It was one of last year’s largest scandals — Nate Chastain, the former head of product at OpenSea, left under a cloud after it was discovered that he purchased NFTs before they were featured on his former employer’s homepage and subsequently sold them as the increased exposure led to higher prices.
Now, the U.S. Attorney’s Office for the Southern District of New York has issued a statement that Chastain was arrested on June 1 in New York City. The FBI will charge Chastain with one count of wire fraud and one count of money laundering, each of which carries a maximum sentence of 20 years in prison.

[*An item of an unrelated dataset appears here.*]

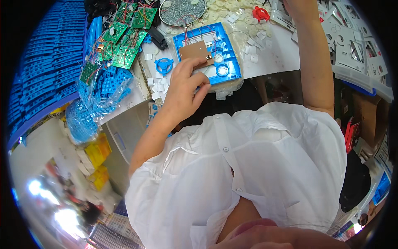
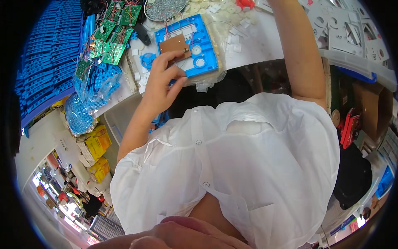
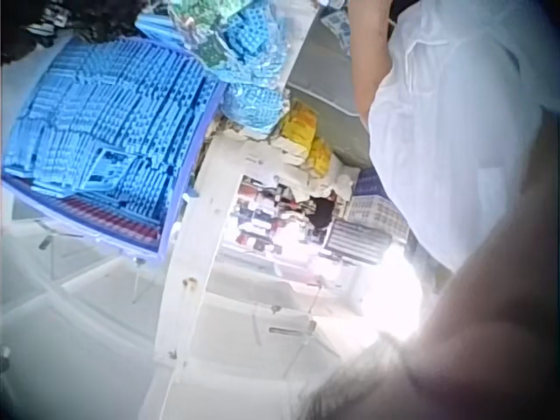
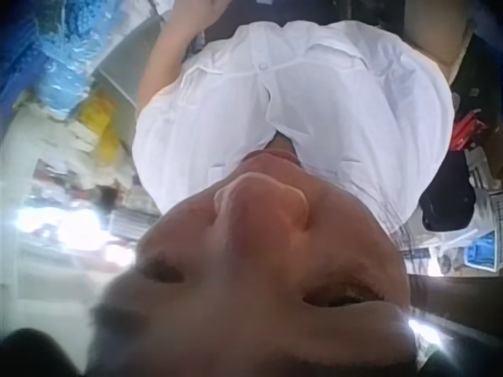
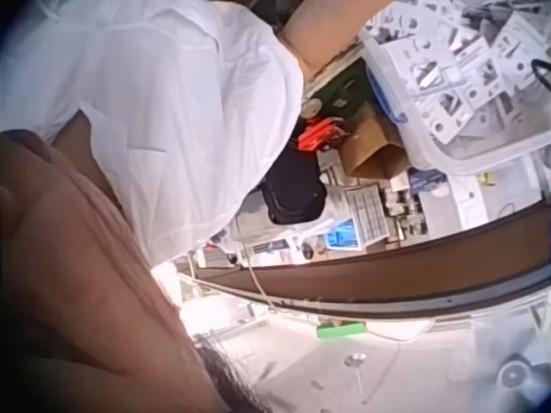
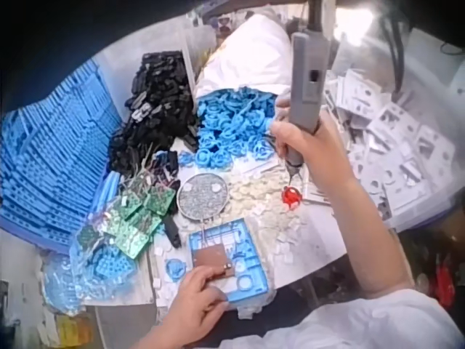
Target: Assembling small blue electronic devices by installing internal components and fastening the casing with an electric screwdriver.
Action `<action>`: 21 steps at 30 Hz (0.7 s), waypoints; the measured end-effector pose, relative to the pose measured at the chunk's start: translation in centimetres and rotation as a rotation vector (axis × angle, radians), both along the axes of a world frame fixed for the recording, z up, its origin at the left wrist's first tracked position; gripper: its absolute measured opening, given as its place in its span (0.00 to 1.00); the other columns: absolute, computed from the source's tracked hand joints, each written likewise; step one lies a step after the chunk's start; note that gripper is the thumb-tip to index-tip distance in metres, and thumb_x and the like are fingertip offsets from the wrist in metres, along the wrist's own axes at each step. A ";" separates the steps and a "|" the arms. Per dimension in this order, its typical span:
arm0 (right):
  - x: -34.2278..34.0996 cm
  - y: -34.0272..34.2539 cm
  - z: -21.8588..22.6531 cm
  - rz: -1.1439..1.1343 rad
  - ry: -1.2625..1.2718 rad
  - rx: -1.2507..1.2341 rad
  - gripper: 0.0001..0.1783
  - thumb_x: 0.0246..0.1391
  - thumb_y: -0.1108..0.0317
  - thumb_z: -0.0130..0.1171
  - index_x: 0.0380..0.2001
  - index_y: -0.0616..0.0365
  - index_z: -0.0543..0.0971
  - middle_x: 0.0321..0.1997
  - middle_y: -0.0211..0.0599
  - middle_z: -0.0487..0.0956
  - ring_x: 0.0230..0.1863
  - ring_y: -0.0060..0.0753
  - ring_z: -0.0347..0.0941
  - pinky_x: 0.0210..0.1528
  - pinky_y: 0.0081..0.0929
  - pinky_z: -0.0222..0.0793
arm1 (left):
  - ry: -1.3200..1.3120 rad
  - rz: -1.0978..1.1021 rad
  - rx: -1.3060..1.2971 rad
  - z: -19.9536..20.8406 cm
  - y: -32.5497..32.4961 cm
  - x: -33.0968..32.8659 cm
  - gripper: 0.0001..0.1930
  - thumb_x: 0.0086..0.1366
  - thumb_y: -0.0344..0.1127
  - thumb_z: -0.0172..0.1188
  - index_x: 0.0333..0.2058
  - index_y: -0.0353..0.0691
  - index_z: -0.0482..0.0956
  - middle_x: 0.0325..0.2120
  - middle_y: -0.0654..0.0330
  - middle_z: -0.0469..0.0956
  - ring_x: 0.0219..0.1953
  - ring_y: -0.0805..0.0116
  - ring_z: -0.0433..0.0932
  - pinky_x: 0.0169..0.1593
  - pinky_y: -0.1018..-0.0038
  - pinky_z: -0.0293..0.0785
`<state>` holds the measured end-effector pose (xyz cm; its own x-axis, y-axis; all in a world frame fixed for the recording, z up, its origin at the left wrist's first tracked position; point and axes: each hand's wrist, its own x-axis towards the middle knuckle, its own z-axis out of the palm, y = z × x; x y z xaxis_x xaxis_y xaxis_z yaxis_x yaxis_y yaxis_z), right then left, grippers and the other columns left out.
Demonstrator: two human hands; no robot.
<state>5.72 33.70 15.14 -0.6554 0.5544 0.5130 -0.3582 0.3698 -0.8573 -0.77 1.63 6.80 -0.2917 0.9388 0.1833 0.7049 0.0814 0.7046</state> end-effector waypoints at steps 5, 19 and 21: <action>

The arrest indicates that NFTs, and perhaps crypto as a whole, are increasingly in the sights of U.S. regulators. Indeed, just last week, DeFi savings protocol PoolTogether was compelled to fundraise with NFTs to pay legal fees of their own in an ongoing legal battle.
The crypto space is no stranger to scams and bad actors — it’s called the “wild west” after all. Projects like Pixelmon rode insane hype to raise $70M only to implode upon the reveal of the project’s NFTs. Milady NFTs have been associated with grooming and other cult-like behavior. Arguably, all of self-styled “on-chain sleuth” ZachXBT’s threads could be fodder for law enforcement.
Chastain was a guest on The Defiant podcast last August, one month before the scandal broke in September. He hasn’t spoken publicly since. In the wake of the controversy, OpenSea launched a third party review, the results of which were not made public.
With the FBI stepping into the space, the happy-go-lucky culture of crypto and NFTs, where the word “ponzi” is tossed around and sometimes glorified, is unarguably threatened.